Return all of the data below verbatim and exclude every picture.

= = =

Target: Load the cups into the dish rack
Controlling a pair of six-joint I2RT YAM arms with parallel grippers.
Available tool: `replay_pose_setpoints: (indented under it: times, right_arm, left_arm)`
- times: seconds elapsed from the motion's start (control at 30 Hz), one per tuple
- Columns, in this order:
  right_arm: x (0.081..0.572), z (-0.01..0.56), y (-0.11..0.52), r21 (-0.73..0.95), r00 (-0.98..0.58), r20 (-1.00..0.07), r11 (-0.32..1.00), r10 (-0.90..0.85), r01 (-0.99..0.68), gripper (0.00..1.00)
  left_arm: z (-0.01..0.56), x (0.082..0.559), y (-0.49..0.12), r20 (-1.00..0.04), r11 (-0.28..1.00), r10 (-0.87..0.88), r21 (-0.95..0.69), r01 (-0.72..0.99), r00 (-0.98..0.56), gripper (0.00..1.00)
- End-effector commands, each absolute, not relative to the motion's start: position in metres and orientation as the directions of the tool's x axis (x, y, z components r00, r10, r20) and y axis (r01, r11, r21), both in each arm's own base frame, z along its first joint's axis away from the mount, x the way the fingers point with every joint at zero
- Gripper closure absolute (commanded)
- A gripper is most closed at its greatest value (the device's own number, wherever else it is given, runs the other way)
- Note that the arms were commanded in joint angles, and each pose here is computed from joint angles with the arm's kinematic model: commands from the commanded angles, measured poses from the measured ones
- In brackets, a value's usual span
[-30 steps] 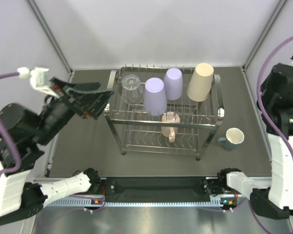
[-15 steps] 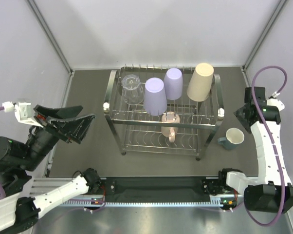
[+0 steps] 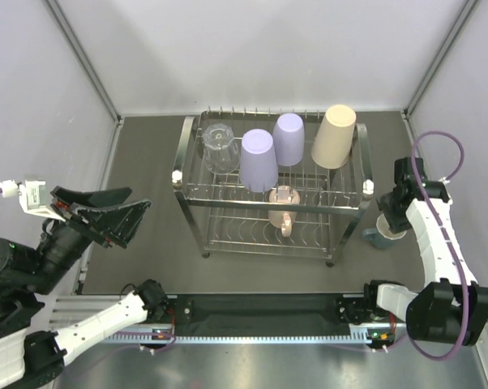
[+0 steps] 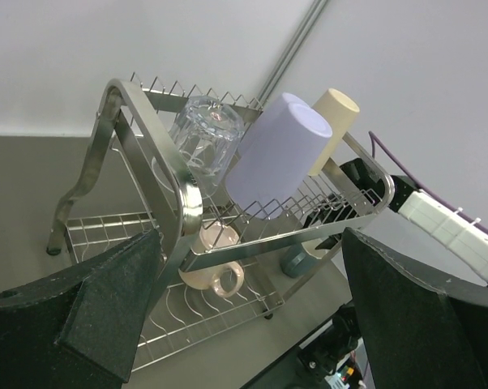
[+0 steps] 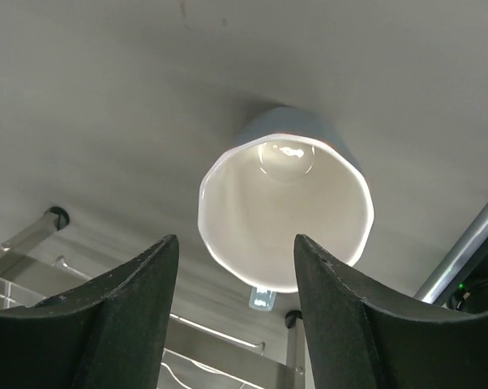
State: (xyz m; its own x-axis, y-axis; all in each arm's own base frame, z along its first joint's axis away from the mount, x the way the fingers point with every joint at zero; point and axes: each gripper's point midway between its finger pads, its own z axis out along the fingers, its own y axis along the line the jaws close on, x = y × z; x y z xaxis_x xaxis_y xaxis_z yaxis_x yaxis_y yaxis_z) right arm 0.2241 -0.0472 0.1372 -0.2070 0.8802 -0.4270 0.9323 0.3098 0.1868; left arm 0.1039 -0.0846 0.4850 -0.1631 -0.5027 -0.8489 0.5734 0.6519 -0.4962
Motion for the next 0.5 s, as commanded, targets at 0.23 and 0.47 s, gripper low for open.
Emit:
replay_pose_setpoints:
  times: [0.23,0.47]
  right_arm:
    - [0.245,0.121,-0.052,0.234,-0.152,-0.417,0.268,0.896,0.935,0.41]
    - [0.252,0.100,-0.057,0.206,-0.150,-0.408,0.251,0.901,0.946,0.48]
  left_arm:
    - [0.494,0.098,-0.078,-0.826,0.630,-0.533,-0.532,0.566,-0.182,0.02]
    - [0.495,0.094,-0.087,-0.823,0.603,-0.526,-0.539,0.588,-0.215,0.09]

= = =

### Task output
Target: Load the cups into the dish rack
Controlling a pair of six-joint I2RT YAM arms with parallel grippers.
Available tool: `replay_pose_setpoints: (indented under it: times, right_arm, left_arm)`
- times: seconds elapsed from the motion's start (control at 30 Hz), one per tuple
- Columns, in this order:
  right_arm: x (0.081..0.572), z (-0.01..0.56), y (-0.11..0.52), r21 (-0.73..0.95), r00 (-0.98..0.58), r20 (-1.00..0.07), r11 (-0.32..1.00), r10 (-0.90..0.85), r01 (-0.99..0.68), gripper (0.00..1.00)
  left_arm: z (-0.01..0.56), x (0.082..0.559), y (-0.49..0.12), r20 (-1.00..0.04), r11 (-0.28..1.00), r10 (-0.87..0.88), r21 (-0.95..0.69), r01 (-0.72..0.99), r00 (-0.98..0.56), gripper (0.00..1.00)
- End-effector commands, each absolute, not relative to the motion's start: position in metres and orientation as the directions of the tool's x axis (x, y, z components r00, r10, r20) and y axis (r01, r11, r21), both in each arm's own base frame, z along its first joint's axis away from the mount, x the way the fingers point with every joint at zero
- Gripper closure absolute (commanded)
- A gripper is most closed at its greatest value (the device's own number, wherever else it is given, runs the other way)
- Note that the arms were commanded in joint angles, and each pose here is computed from joint angles with the arm's kinematic model: commands from the commanded angles, measured poses from the measured ones
- In brackets, a value's usual span
[-30 steps] 
[-15 steps] 
[+0 steps] 
[+0 steps] 
[+0 steps] 
State: (xyz m; its own x-axis, y-axis; all in each arm's own base frame, z along its first joint's axis away from the mount, x the way the fingers point with every joint at zero; point and axes: each gripper's point midway between its finger pads, its own z axis out along the fingers, its own y axis along the line the jaws close on, x = y × z; x y z xaxis_x xaxis_y xaxis_z yaxis_x yaxis_y yaxis_z) right arm 0.2241 -0.0472 0.1372 -0.2070 0.8802 -0.4270 0.9323 0.3098 0.1868; left arm 0.1039 -0.0846 0.4850 -0.1631 -0.5027 -0.8489 0.5734 0.6519 -0.4962
Motion for the next 0.5 s, as commanded, targets at 0.23 and 0.47 s, gripper low for open.
Emit:
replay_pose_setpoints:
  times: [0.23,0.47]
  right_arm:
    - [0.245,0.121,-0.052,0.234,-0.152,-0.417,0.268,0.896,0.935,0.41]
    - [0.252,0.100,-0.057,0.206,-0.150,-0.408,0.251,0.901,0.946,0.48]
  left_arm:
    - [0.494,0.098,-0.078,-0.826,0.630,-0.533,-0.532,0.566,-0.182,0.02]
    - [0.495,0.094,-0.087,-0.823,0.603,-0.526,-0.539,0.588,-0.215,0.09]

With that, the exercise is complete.